Thursday, September 1, 2016

How to trace python daemon program

Well some of you might think whats there to trace in a python program simply use pdb.
Oh if you dont know pdb debugging you ought to read whole full post, if you know about pdb I will describe other method which worked for demonized + threads code from fourth paragraph.

    So I was helping a friend to debug a code to find data flow. The code was running as demon making it difficult to debug. The module consisted multiple files and main file being around 2000 lines of code. So I first went to my favorite option pdb.

 import pdb
 pdb.set_trace()

Normally if you put these two line in any normal python code then you will get a interactive shell and execution will stop at that line and wait for your commands. Then you can just enter command like 'n' to execute n(ext) line, or s(tep) to step into functions. You can use command  w(here) to print a stack trace to check where is the current execution line and nearby code. If you are interested in details of the pdb basics checkout the article at https://pymotw.com/2/pdb/ or https://docs.python.org/2/library/pdb.html Since code was running as daemon and running threads it was difficult to interact with pdb. The pdb shell was just getting printed somewhere on the command line and was not possible to interact with it. So I went ahead to check other options how trace the function calls of these program.

    I found a other option of  sys.settrace() to see which function of the program are being called in which order. The sys.settrace() needs a function to be written to handle the callback.
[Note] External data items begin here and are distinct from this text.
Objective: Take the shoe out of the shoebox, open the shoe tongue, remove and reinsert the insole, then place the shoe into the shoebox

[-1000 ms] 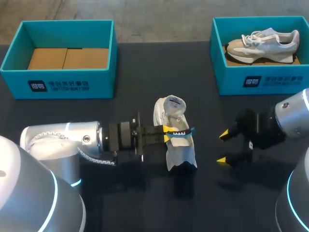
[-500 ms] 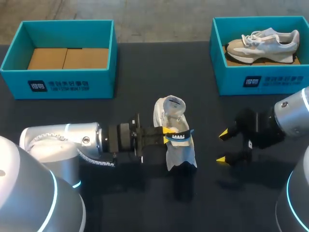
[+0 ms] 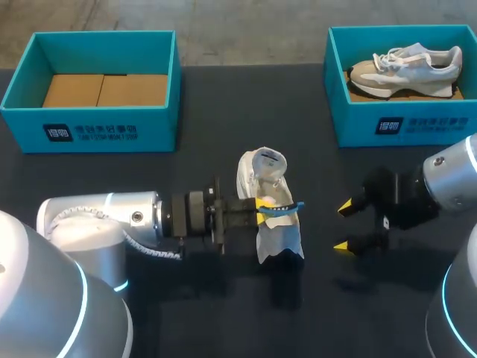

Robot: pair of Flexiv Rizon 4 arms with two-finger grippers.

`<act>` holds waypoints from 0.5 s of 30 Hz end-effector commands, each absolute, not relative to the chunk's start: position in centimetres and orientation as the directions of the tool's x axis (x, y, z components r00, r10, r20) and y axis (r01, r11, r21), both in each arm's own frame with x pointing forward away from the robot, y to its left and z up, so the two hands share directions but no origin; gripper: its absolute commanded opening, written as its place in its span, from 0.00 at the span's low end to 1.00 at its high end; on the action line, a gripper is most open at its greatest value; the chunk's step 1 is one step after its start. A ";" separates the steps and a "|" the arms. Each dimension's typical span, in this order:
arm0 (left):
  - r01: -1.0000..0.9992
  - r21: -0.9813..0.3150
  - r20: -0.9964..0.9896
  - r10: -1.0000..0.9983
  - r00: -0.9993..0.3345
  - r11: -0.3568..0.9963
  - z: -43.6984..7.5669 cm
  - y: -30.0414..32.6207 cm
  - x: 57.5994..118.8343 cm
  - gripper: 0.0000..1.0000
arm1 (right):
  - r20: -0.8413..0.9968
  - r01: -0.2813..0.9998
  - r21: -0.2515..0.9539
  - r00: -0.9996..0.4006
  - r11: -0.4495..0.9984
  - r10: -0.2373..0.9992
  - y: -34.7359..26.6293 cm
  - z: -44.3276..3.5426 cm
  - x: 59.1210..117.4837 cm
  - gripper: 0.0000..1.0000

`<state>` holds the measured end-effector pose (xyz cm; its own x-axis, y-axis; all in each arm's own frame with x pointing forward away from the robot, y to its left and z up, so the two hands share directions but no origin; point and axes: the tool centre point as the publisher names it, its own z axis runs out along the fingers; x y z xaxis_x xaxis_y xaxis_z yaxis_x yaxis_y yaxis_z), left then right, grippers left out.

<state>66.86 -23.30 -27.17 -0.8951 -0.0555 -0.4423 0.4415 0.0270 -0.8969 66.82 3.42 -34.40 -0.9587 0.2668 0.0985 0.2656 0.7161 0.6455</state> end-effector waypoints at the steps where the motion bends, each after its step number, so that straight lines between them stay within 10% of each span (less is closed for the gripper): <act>1: 0.445 -0.894 -0.447 -0.056 -0.893 0.046 -27.7 -23.0 66.6 0.00 | 0.097 0.265 0.645 -0.959 0.717 0.268 3.5 -34.4 66.8 1.00; 15: 0.474 -0.875 -0.478 -0.021 -0.878 0.095 -29.8 -23.4 68.0 0.00 | 0.097 0.265 0.645 -0.959 0.717 0.268 3.5 -34.4 66.8 1.00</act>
<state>67.63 -22.89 -29.34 -0.8801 -0.0228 -0.4743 0.4704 0.0953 -0.8773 66.82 3.42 -34.39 -0.9587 0.2668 0.0985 0.2657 0.7163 0.6452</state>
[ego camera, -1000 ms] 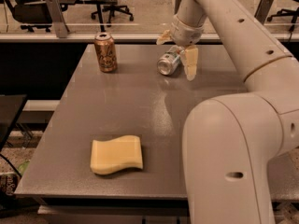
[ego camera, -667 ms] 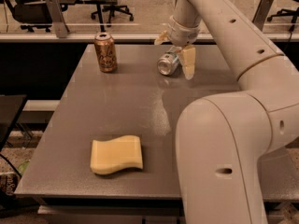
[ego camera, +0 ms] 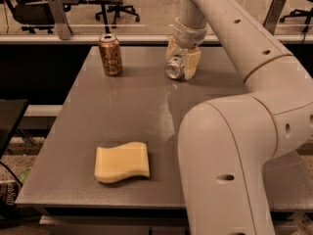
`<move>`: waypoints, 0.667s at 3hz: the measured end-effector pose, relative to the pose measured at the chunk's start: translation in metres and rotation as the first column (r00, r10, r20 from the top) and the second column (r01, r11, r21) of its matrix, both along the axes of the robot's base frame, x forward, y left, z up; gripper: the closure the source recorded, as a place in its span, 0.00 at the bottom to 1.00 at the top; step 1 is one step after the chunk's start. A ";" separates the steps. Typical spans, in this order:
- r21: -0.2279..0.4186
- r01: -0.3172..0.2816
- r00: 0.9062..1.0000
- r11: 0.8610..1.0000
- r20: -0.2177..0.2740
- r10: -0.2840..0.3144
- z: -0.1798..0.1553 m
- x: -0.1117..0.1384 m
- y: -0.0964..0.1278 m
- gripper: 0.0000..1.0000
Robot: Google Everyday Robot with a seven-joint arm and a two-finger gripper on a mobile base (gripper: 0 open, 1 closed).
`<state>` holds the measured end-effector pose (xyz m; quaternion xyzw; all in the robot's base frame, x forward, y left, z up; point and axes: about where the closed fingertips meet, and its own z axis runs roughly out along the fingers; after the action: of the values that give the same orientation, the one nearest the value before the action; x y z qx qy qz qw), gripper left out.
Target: Pick 7up can
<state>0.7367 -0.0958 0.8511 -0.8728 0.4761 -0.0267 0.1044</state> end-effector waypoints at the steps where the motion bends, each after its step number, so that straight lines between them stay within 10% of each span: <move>1: -0.003 -0.003 1.000 1.000 0.008 0.003 0.005 -0.003 0.002 0.59; 2: 0.019 0.002 1.000 1.000 0.016 -0.003 0.018 -0.013 0.007 0.82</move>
Offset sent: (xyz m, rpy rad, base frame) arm -0.0558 0.0067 0.0377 0.0274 0.0276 -0.0079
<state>0.7234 -0.0889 0.8686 -0.8709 0.4765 -0.0294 0.1164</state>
So here is a function code which I got from internet and updated to my needs:

def trace_calls(frame, event, arg):
    if event != 'call':
        return

    co = frame.f_code
    if co is not None:
        func_name = co.co_name
        if func_name in ['write',' __getattr__']:
            # Ignore write() calls from print statements
            return
        line_no = frame.f_lineno
        filename = co.co_filename
        #only output function names from module dir
        if 'mymodule' not in filename:
            return

        str1 = 'Call to %s on line %s of %s \n Args:%s\n' % (func_name, line_no, filename,str(arg))
        print (str1)

        if func_name in TRACE_INTO:
            # Trace into this function
            return trace_lines
            
        return

I will explain somethings from this code that I changed/added to make it more simple for me. First of all There were multiple calls to multiple imported libraries. So easily the file size went to 28-30 MB. Then I put this if condition:

if 'mymodule' not in filename:


So now only function calls from 'mymodule' will be printed. Now the printed statements became less. The code prints line number from which function name was called and the file path to which the function belongs. The sys.settrace() function needs to be called and this function takes parameter function name (in our case trace_calls) which will be called when a function call happens.

sys.settrace(trace_calls)

The trace_calls function will print the information about function call as describe before.
So then I went through the multiple function calls and got the whole data flow and where to make changes to alter the data.

You might have notice one more function call trace_lines in the trace_calls function.

TRACE_INTO=['dataReceived']
def trace_lines(frame, event, arg):
    if event != 'line':
        return

    co = frame.f_code
    if co is not None:
        func_name = co.co_name
        line_no = frame.f_lineno
        filename = co.co_filename
        str1 = '  %s line %s' % (func_name, line_no)
        print (str1)

This trace line function can be called if you want to trace the execution line by line inside any function. Here a list TRACE_INTO is created and only functions in side this list will be traced as line by line. So if you feel any function is important and need to check execution you can use this functionality.